The Role of Catholyte Modulation in Suppressing the Initial Capacity Fade of Zinc Electrolytic Manganese Dioxide Coin Cells.

Despite its potential for zinc-manganese oxide batteries, electrolytic manganese dioxide (EMD) can experience capacity fade due to a deficiency in the Mn²⁺ supply at the cathode electrolyte interphase (CEI) from side reactions, even in the presence of an electrolyte additive. In this work, electrolyte loading modulation at the cathode electrolyte interface (CEI) was correlated with Zn∥EMD cell capacity retention and cycling performance, as a proposed measure to curb the initial capacity fade observed in EMD. Initial galvanostatic charge/discharge cycling, with varied electrolyte loading, revealed severe capacity fade (from ∼188 to 10 mAh g^-1 for the highest loading of 200 μL) within the first 15 cycles.
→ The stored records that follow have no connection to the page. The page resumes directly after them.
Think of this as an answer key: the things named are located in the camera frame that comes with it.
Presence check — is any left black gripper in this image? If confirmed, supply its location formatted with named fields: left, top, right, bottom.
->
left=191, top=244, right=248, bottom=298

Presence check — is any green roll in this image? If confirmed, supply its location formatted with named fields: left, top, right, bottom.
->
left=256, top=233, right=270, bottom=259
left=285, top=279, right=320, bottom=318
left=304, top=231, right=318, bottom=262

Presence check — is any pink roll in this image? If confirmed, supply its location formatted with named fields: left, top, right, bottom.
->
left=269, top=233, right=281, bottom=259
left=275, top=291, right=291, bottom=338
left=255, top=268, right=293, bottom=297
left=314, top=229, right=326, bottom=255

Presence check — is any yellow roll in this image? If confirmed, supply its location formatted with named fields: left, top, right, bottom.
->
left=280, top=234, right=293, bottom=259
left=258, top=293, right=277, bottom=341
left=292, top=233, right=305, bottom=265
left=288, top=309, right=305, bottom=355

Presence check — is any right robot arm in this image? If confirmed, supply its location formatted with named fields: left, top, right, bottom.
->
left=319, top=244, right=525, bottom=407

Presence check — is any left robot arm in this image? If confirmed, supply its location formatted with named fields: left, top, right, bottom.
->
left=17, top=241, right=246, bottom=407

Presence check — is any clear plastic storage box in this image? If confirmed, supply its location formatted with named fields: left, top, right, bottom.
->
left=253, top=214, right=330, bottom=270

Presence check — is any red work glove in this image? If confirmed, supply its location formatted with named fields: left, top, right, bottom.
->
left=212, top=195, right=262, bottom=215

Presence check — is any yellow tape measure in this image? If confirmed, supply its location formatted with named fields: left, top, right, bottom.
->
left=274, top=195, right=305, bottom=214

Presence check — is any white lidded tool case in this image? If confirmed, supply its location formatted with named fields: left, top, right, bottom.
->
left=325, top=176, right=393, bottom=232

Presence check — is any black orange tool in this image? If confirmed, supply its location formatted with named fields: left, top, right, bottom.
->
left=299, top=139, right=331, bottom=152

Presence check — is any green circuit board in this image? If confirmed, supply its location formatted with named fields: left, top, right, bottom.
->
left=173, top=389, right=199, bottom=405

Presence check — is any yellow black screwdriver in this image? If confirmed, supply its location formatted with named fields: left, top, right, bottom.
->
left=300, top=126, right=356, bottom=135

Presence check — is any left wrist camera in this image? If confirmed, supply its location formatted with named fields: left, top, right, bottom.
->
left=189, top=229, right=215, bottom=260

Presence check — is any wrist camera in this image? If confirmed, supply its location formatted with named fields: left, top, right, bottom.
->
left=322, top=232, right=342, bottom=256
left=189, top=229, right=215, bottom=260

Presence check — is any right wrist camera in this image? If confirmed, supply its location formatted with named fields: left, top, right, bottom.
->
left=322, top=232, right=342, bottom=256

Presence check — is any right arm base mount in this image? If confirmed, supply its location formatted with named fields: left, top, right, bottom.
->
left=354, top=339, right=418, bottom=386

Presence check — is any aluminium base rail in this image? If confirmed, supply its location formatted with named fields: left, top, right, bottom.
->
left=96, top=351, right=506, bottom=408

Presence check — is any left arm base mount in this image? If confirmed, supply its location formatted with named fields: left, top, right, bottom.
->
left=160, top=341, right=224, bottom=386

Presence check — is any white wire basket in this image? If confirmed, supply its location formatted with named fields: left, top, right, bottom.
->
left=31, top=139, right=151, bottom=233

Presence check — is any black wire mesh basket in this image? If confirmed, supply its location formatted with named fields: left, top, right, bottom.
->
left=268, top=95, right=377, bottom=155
Such a decrease in cell capacity is correlated with the formation of a Mn⁴⁺ deposit on the current collector and consequently, the Mn²⁺ depletion at CEI, as was supported by elemental and Raman analyses. Interestingly, confinement of the electrolyte to the CEI at a lower (≤15 μL) electrolyte loading mitigated Mn⁴⁺ side-deposition, maintaining the cell capacity at >80% over the first 15 cycles. Interfacial Mn supply/depletion could be monitored via voltammetric analysis based on changes of the Zn²⁺ insertion-reduction peak. Additional galvanostatic experiments corroborated the voltammetric interpretation and the proposed degradation pathway in the studied cell conditions. The outcomes of this work provide practical insight into coin-cell design and configuration strategies for developing Zn∥EMD batteries.